Dia mengaku ingin memperlihatkan semangat pantang menyerang Iber dalam mempertahankan hutan adat, walaupun tidak sepenuhnya mendapat dukungan. Selain itu, film tersebut juga membuka mata masyarakat untuk melindungi dan melestarikan hutan adat di seluruh Indonesia.
Film ”The Flame”, lanjutnya, mampu mengedukasi masyarakat terkait isu lingkungan hidup, terutama hutan adat yang kian punah. ”Semoga dengan langkah ini semakin banyak hutan adat diakui dan pelestarian hukum adat terus dijaga sepanjang masa,” katanya.
Sementara itu, Greenpeace Indonesia Arie Rompas mengatakan iklim saat ini sedang tidak bersahabat. Salah satunya karena deforestasi atau penggundulan hutan.

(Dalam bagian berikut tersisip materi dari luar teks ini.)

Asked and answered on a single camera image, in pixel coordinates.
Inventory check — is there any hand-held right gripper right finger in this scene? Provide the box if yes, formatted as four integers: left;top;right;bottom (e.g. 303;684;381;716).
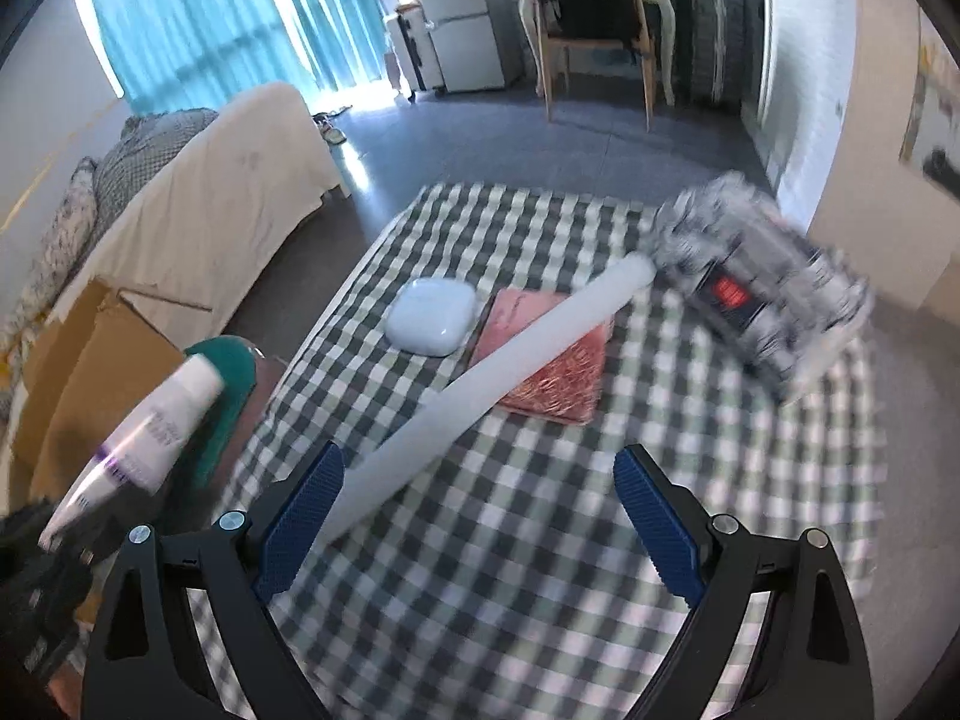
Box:
613;444;875;720

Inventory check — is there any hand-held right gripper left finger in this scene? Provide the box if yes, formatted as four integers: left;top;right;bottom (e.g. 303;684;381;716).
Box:
81;441;346;720

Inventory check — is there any white lotion tube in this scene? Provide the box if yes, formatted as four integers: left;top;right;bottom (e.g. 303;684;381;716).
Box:
37;356;226;550

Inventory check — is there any brown cardboard box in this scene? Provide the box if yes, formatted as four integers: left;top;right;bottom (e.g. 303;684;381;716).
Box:
11;277;218;511

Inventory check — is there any black white patterned tissue pack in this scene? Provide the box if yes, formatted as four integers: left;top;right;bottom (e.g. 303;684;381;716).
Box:
649;172;875;398

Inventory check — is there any teal round stool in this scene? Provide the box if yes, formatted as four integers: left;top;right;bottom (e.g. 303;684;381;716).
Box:
184;335;260;496

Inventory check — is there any green checkered tablecloth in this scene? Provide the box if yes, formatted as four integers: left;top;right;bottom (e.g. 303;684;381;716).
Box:
187;181;882;720

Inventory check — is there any pink box of clips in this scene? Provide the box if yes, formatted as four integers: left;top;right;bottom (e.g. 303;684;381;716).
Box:
465;286;616;427

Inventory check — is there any long white roll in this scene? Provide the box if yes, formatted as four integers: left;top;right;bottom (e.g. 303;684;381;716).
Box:
319;253;655;545

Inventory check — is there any white earbuds case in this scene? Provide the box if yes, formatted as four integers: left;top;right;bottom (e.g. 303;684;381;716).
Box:
386;277;481;357

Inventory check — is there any beige covered sofa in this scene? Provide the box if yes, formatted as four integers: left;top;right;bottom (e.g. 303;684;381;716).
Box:
45;81;342;331

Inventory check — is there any floral pillow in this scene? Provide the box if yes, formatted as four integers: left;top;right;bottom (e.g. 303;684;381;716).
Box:
0;157;98;346

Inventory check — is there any grey checkered blanket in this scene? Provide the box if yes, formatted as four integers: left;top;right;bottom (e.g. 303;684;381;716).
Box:
94;109;218;230

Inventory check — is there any black kitchen bag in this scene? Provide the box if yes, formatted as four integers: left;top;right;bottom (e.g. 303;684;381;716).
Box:
922;150;960;196

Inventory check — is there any white slatted door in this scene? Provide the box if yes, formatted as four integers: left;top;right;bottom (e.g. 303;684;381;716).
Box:
750;0;860;233

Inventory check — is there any wooden chair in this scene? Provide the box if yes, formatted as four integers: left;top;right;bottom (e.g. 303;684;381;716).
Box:
534;0;655;128

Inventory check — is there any white suitcase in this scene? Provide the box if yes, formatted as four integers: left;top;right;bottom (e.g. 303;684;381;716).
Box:
384;7;428;98

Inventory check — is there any dark grey suitcase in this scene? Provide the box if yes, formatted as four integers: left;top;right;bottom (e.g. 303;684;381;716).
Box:
671;0;747;110

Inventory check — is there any white mini fridge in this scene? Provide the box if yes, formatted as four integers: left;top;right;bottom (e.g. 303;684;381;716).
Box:
416;0;526;93

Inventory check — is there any wide teal curtain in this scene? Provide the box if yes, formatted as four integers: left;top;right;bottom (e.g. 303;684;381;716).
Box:
71;0;316;113

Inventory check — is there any narrow teal curtain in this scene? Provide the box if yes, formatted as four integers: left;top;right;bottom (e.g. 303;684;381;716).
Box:
262;0;391;91

”Kita dipenuhi bencana kebakaran hutan dan banjir. Saya menilai pelakunya korporasi besar. Melalui film ini kita lihat masyarakat berjuang mempertahankan hutan. Perjuangan itu panjang dan saat ini krisis iklim di depan mata. Negara harus memastikan perubahan itu tak terjadi dan menghentikan deforestasi,” tandasnya. (daq/ign)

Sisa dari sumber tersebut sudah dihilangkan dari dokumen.